Max Weber was born on 21 April 1864 in Erfurt, the eldest son of Max Weber (1836-1897) and Helene Fallenstein (1844-1919). Alfred Weber (1868-1958), who in 1909 published his important study of industrial location, was a younger brother.

Max Weber senior’s family had been active in the cloth trade around Bielefeld, but by mid-century their fortunes were declining; when he met Helene in Berlin in 1860 he was working for the Berlin City Council and was already active in politics. The family of Helene Fallenstein (nee Souchay) had made its money in the Frankfurt cloth whole­sale trade. Although Max Weber senior’s career as a National Liberal politician would dominate the household in which Max Weber junior grew up, the family’s wealth came through his wife (Roth 2001: 631-42). It would be the same, later, with Max Weber junior. When on 20 September 1893 he married his great-niece Marianne Schnitger (1870-1954) he had no regular source of income; he did in 1894 become Professor of Political Economy and Financial Science at Freiburg, but only nine years later he resigned his Heidelberg chair and in so doing lost his salary. Max and Marianne were for a period substantially dependent on Helene Fallenstein’s generosity, until in 1907 Marianne finally came into a significant inheritance. From then on Max was supported financially by his wife (Radkau 2005: 450-52). Max and Marianne had no children. He died in Munich on 14 June 1920 of pneumonia, following an infection of the lung contracted earlier that month. His posthumous reputation was quickly provided for by his widow, who saw a number of works through the press, collected correspondence, and then in 1926 published a biography that remains a central source for understanding the life and work of Max Weber (Hanke 2009).

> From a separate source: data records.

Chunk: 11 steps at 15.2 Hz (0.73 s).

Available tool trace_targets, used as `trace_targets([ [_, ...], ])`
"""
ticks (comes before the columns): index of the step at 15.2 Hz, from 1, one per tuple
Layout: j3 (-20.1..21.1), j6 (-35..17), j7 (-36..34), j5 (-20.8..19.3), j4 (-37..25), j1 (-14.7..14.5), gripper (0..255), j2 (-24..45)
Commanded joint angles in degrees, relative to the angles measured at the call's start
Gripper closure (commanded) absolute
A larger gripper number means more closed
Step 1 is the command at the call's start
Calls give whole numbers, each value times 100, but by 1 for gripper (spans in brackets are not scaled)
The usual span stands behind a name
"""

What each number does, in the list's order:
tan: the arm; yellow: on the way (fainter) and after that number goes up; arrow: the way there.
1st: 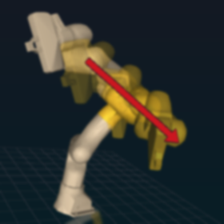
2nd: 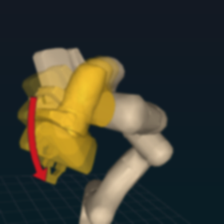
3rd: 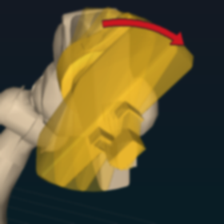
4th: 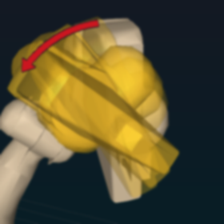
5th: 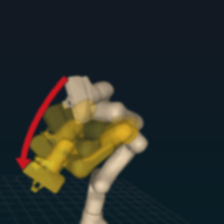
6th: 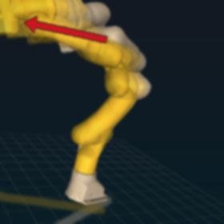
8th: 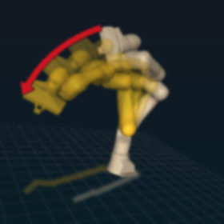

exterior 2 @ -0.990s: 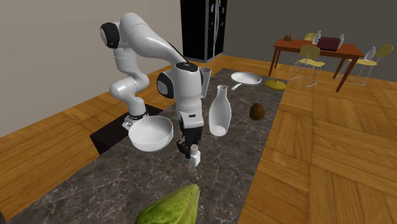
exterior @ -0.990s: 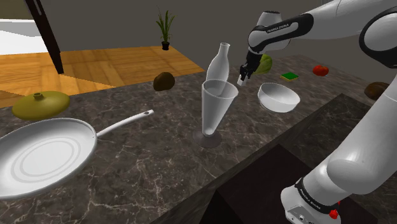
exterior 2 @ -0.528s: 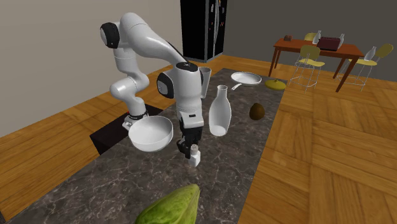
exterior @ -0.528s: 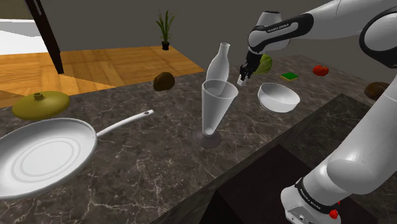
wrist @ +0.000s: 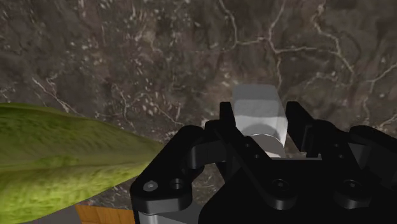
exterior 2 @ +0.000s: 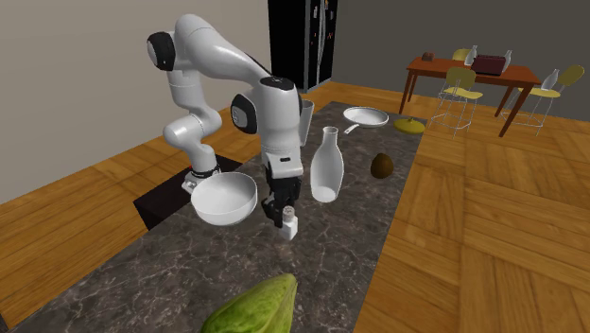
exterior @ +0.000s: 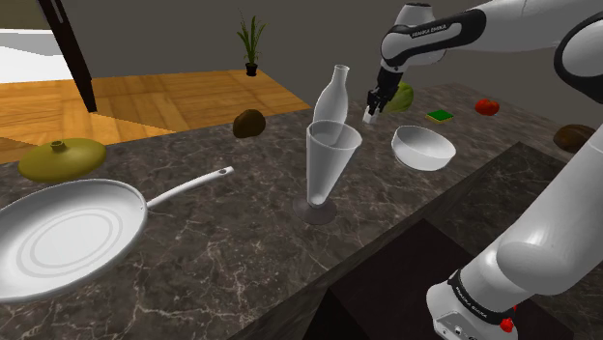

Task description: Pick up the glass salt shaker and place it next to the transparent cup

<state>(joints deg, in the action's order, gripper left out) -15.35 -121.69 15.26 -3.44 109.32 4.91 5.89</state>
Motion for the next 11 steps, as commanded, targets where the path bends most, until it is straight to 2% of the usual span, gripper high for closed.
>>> trace_targets([
  [1,-1,136,6,-6,-100,-1,255,-34],
  [11,2,878,34,-23,-713,-11,255,-167],
])
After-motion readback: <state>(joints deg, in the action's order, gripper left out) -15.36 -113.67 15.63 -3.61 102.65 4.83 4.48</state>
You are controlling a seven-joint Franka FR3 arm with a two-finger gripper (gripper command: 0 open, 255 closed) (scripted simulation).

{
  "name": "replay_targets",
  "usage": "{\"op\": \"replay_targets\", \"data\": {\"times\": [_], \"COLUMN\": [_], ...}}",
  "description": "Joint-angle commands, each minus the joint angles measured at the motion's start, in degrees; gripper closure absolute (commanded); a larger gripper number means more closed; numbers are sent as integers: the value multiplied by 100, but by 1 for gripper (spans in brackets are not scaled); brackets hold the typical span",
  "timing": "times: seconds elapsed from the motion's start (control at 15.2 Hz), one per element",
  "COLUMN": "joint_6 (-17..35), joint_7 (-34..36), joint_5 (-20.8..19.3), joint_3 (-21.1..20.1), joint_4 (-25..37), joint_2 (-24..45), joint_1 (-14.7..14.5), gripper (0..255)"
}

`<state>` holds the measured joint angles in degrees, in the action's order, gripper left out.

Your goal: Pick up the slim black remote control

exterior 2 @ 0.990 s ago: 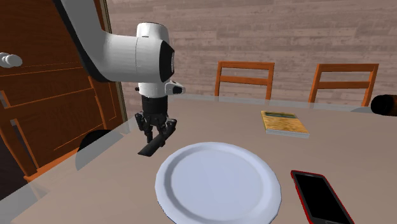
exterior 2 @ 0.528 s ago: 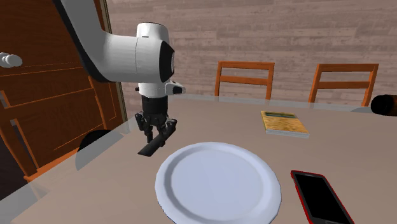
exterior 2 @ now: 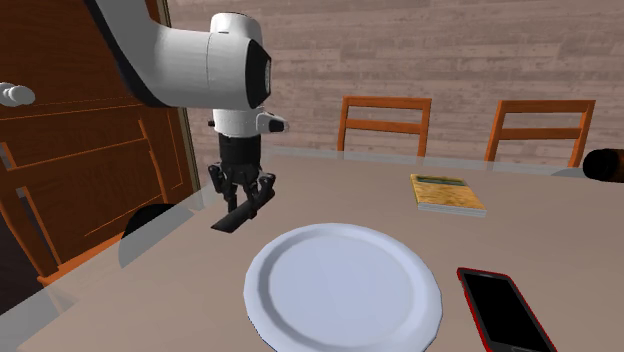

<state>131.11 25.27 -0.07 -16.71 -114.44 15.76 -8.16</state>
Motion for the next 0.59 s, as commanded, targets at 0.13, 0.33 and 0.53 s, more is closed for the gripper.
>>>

In 1869 Max senior moved the family back to Berlin where he became first a city coun­cillor, and then a deputy in the post-Unification Reichstag.

Max Weber junior began his career as a law student in the summer semester of 1882 at Heidelberg University. After three semesters he moved to Strasbourg for one year of military service, following which he enrolled in Berlin for two semesters of Roman and German law. For the Winter Semester of 1885-86 he prepared for his state examinations in Gottingen, passing in May 1886; he then moved back into his parent’s home in Berlin, where he would live until he moved to Freiburg in 1894.

He became an unpaid court clerk in Berlin and at the same time worked under the supervision of Levin Goldschmidt, Professor of Commercial Law, on a dissertation for which he was awarded a doctorate in August 1889 (Kaelber 2003: 6-9). In October 1890 Weber passed the second state law examination which formally qualified him to practise, but instead of pursuing this he turned to the study of Roman agrarian law. He attended Meitzen’s seminar on agrarian history, and in October 1891 published for his Habilitation the Romische Agrargeschichte, qualifying on this basis to lecture on 1 February 1892. From the summer semester of 1892 he lectured in the Law Faculty, and when in May 1892 Goldschmidt had a stroke he also took over the lecturing of his former supervisor. He was not however made an “extraordinary” (that is, unpaid adjunct) pro­fessor of German and Commercial Law in the University of Berlin until November 1893.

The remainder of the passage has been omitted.